-- Description of the task --
Go over the lines below, and when one contains the word "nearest", copy it.

◆ ◆ ◆ ◆ ◆

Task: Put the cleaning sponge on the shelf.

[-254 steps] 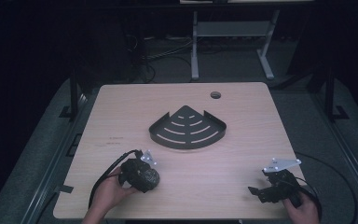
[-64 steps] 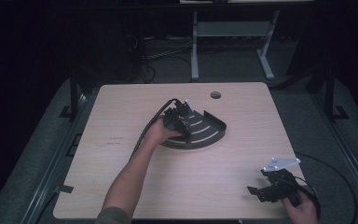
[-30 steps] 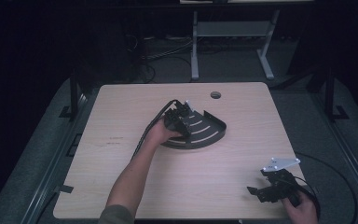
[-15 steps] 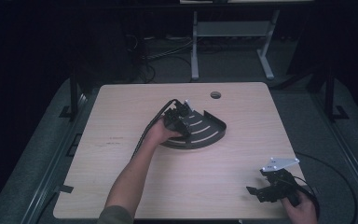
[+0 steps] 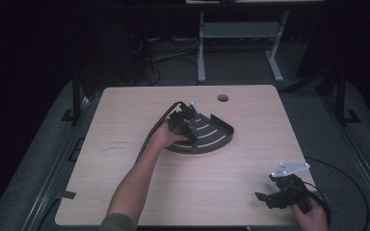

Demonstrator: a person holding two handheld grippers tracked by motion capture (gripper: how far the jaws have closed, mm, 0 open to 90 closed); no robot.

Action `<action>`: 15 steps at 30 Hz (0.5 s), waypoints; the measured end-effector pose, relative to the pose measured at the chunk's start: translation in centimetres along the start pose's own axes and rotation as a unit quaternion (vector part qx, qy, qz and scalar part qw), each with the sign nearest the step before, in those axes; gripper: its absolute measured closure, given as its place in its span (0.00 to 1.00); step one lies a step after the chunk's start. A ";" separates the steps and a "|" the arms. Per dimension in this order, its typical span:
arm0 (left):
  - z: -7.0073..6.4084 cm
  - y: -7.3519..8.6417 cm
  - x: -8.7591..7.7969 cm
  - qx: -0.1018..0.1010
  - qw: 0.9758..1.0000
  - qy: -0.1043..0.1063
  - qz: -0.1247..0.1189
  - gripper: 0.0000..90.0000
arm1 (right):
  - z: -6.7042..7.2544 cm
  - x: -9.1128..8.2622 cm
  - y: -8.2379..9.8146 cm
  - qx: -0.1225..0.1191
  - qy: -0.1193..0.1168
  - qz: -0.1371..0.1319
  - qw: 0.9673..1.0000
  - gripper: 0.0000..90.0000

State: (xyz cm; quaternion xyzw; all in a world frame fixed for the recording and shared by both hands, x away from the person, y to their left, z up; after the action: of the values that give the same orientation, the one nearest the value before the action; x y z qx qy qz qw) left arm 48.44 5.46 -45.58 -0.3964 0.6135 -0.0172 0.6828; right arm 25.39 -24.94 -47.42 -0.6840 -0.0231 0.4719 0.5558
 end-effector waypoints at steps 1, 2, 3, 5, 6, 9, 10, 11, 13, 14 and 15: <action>0.0 0.0 0.0 0.000 1.000 -0.001 -0.001 0.25 | 0.0 0.0 0.0 -0.001 0.000 0.000 1.000 0.16; -0.1 0.0 -0.1 -0.001 1.000 -0.002 -0.003 0.25 | 0.0 0.0 0.0 -0.001 0.001 0.001 1.000 0.16; -0.1 0.0 -0.3 0.000 1.000 -0.002 -0.002 0.25 | 0.0 0.0 0.0 -0.003 0.002 0.002 1.000 0.16; -0.2 0.1 -0.5 0.002 1.000 -0.002 -0.002 0.25 | 0.1 -0.1 0.0 -0.003 0.000 -0.002 1.000 0.16; -0.2 0.1 -0.6 0.002 1.000 -0.003 -0.002 0.25 | 0.2 -0.1 -0.1 -0.001 0.000 -0.001 1.000 0.16; -0.3 0.2 -1.0 0.003 1.000 -0.007 -0.006 0.25 | 0.3 -0.1 -0.1 -0.004 0.001 0.001 1.000 0.16; -0.3 0.2 -1.2 0.004 1.000 -0.008 -0.009 0.25 | 0.3 -0.1 -0.1 -0.006 0.001 0.001 1.000 0.16; -0.4 0.2 -1.4 0.006 1.000 -0.005 -0.010 0.25 | 0.3 0.0 -0.1 -0.005 0.001 0.001 1.000 0.16; -0.5 0.2 -1.7 0.008 1.000 -0.007 -0.012 0.25 | 0.4 0.0 -0.1 -0.004 0.000 0.001 1.000 0.16; -0.6 0.2 -1.8 0.005 1.000 -0.006 -0.014 0.25 | 0.4 0.1 -0.1 -0.005 0.000 0.001 1.000 0.16; -0.6 0.3 -1.8 0.005 1.000 -0.006 -0.014 0.25 | 0.4 0.1 -0.2 -0.006 -0.001 0.001 1.000 0.16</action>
State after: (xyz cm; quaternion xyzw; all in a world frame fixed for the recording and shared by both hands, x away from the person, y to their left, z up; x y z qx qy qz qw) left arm 47.30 6.26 -44.20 -0.4013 0.6039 -0.0272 0.6881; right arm 25.25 -24.51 -47.35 -0.6871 -0.0259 0.4727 0.5511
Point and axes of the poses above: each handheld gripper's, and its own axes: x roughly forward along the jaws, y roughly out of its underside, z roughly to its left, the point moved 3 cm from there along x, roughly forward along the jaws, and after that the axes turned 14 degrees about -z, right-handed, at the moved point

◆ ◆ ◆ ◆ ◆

-- Problem solution --
Action `<action>`: 15 steps at 30 Hz (0.5 s), waypoints; the measured end-effector pose, relative to the pose measured at the chunk's start: translation in centimetres along the start pose's own axes and rotation as a unit quaternion (vector part qx, qy, qz and scalar part qw), each with the sign nearest the step before, in those axes; gripper: its absolute measured closure, given as its place in its span (0.00 to 1.00); step one lies a step after the chunk's start. A ";" separates the steps and a "|" the arms. Per dimension in this order, its typical span:
State: (xyz cm; quaternion xyzw; all in a world frame fixed for the recording and shared by both hands, x away from the person, y to their left, z up; after the action: of the values that give the same orientation, the one nearest the value before the action; x y z qx qy qz qw) left arm 48.44 5.46 -45.58 -0.3964 0.6135 -0.0172 0.6828; right arm 25.39 -24.94 -47.42 -0.6840 -0.0231 0.4719 0.5558

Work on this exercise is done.